Salon magazine founder David Talbot and author of the bestselling Brothers: The Hidden History of the Kennedy Years has just released Season of the Witch -- a history of San Francisco circa 1967-1982. Talbot's book is a gritty, poetic Valentine to the city by the bay as it emerged as a fantasia of ethnic, cultural, sexual, intellectual and social liberation. Talbot doesn't back off from having literary flowers in his hair recounting some of the halcyon days of the summer of love, but he also chronicles the city's many problems with a heavy dose of hardboiled reporter noir.

Talbot flashes back to the fabled Barbary Coast days of the 30s Irish-Catholic, union town, the its import as a departure point to the Pacific theater, all components that nurtured the city's pioneering spirit, embodied by such local luminaries as the legal bulldog Vincent Hallinan and legendary city-beat reporter Herb Caen. The author tries to balance the glamour of turf wars, power grabs and corrosive politics. By the 60s a racially divided city teeming was with turf wars of the status quo and struggling minorities.

As much as San Francisco was a Mecca for the disenfranchised and disaffected, political and business operatives knew how to exploit the culture wars for political gain of one brand or another. Meanwhile the changing sex, drugs and rock and roll that took hold in the Haight, Fillmore and Castro districts became a national phenomenon.

There is a bit of imbalance with extensive focus on the music scene and its explosive cultural impact and some of the anecdotes about such luminaries as Janis Joplin and rock impresario Bill Graham, for instance, read like so much backstage gossip. Meanwhile, Talbot's portraits of such home-grown groups as the crossdressing theatrical troupe the Cockettes and the phenomenon of communal houses, is fascinating rescued history.

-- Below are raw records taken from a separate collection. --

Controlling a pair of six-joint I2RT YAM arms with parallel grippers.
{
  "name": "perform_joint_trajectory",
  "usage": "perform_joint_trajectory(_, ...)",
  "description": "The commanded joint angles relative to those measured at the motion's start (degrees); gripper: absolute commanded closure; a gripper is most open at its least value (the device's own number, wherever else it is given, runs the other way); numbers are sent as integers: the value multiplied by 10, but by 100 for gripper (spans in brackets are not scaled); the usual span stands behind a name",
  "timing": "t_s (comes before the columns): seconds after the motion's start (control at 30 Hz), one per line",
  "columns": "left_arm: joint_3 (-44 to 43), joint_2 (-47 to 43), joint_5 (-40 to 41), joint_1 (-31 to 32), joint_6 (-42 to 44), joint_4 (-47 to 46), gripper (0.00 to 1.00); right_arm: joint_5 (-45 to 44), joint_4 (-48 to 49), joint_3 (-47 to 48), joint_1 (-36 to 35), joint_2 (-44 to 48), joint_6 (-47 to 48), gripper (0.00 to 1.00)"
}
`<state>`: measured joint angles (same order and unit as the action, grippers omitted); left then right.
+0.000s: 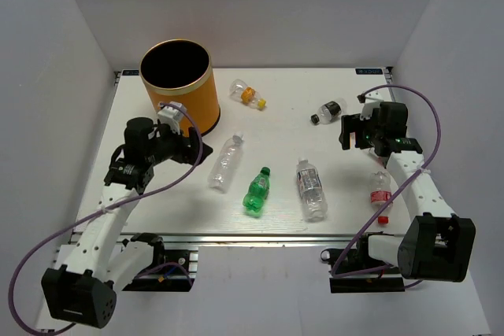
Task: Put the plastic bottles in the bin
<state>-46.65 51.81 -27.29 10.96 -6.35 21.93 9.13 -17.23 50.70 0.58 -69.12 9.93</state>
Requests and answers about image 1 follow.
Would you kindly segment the clear bottle white cap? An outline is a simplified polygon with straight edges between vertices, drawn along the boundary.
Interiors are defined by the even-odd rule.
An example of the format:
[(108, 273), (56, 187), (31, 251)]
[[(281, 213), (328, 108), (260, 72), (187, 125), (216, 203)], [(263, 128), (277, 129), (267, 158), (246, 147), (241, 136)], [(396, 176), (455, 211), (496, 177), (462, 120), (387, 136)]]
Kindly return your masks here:
[(221, 193), (229, 190), (243, 155), (243, 143), (242, 132), (236, 132), (224, 143), (208, 177), (210, 189)]

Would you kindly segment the water bottle blue label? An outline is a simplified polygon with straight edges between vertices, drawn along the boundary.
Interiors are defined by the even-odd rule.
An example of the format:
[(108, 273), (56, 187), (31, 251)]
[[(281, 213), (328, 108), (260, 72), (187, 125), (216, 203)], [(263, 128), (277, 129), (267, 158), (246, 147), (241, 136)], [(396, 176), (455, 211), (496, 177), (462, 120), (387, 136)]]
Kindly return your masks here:
[(296, 183), (305, 221), (316, 223), (324, 220), (327, 216), (328, 203), (324, 195), (319, 172), (305, 158), (298, 160)]

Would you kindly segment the green plastic bottle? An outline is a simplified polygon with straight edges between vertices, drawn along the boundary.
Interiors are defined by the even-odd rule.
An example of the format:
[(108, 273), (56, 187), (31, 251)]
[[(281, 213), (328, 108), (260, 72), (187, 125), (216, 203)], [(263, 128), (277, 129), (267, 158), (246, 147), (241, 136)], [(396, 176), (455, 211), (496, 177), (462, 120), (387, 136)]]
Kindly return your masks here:
[(269, 195), (270, 168), (263, 167), (251, 181), (243, 199), (245, 213), (253, 218), (259, 218)]

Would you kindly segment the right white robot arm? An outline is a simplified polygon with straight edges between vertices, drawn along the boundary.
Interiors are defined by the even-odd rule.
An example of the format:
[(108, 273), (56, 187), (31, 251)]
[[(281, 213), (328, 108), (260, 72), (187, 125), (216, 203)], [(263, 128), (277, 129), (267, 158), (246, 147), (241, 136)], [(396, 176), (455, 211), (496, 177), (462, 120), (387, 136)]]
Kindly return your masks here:
[(443, 200), (423, 168), (423, 150), (406, 135), (408, 109), (397, 102), (366, 100), (359, 114), (343, 116), (342, 148), (372, 148), (399, 185), (412, 220), (403, 237), (384, 233), (359, 238), (357, 266), (367, 272), (383, 263), (405, 279), (461, 282), (465, 279), (476, 226)]

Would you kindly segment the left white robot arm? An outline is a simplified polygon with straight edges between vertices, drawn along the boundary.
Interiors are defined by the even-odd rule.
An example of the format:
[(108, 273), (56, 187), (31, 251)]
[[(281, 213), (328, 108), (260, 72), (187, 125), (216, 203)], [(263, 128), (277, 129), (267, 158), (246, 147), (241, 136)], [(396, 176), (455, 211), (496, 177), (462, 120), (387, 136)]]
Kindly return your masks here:
[(196, 167), (212, 152), (194, 127), (183, 135), (146, 117), (127, 122), (124, 144), (114, 151), (104, 179), (98, 215), (87, 222), (61, 266), (42, 277), (52, 318), (101, 329), (110, 321), (120, 291), (142, 271), (165, 266), (163, 239), (156, 234), (135, 234), (121, 253), (113, 250), (156, 165), (172, 160)]

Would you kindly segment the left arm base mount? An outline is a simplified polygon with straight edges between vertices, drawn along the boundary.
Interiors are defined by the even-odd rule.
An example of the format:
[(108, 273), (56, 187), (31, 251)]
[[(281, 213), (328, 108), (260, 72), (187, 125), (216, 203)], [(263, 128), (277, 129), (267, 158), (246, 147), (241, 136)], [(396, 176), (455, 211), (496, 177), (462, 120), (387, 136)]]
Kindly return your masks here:
[(123, 291), (189, 292), (194, 279), (189, 279), (190, 250), (166, 249), (158, 234), (138, 233), (122, 240), (122, 252), (131, 242), (141, 242), (153, 248), (150, 264), (143, 268)]

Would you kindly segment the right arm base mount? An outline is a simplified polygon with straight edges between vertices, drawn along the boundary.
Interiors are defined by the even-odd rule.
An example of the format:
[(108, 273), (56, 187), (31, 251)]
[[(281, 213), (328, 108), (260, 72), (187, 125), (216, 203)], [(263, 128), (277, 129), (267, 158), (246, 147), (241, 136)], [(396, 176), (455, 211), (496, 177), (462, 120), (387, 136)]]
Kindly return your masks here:
[(404, 293), (406, 284), (399, 269), (369, 255), (371, 237), (384, 236), (399, 245), (402, 237), (383, 232), (362, 235), (332, 274), (337, 259), (344, 248), (326, 248), (320, 253), (321, 263), (329, 270), (331, 294), (389, 294)]

Talbot penetrates such influential but forgotten social revolutionaries as the Diggers and the network of free communes that absorbed the influx of aimless kids from around the country. There is also a keen focus on the exploitation of the politically powerless.

The stories of notorious criminals and their crimes pepper the book starting with Charlie Manson seducing his future followers. Other infamous events -- the Zodiac killings, and the activities of the Symbionese Liberation Army, the media circus around the Patty Hearst kidnapping -- are recounted in detail. The inner workings of the cult of Jim Jones is particularly illuminating, especially since Jones at one time wielded political influence with mayor George Moscone and gay activist Harvey Milk. After the Jonestown massacre, Talbot gives an equally vivid account of the murders of Moscone and Milk, as well as the back story of their assassin Dan White.

Several chapters are devoted to the success and failures, real and metaphoric of the San Francicso 49ers and, like his emphasis on the rock scene, is a bit overdone (Although his play-by-play run of the 49ers fabled win over the Cowboys is as good as any sports announcer's account). Talbot's moving chapters on the first years of the AIDS era and his city's response to the epidemic is powerfully written and testament to the city's soul and spirit.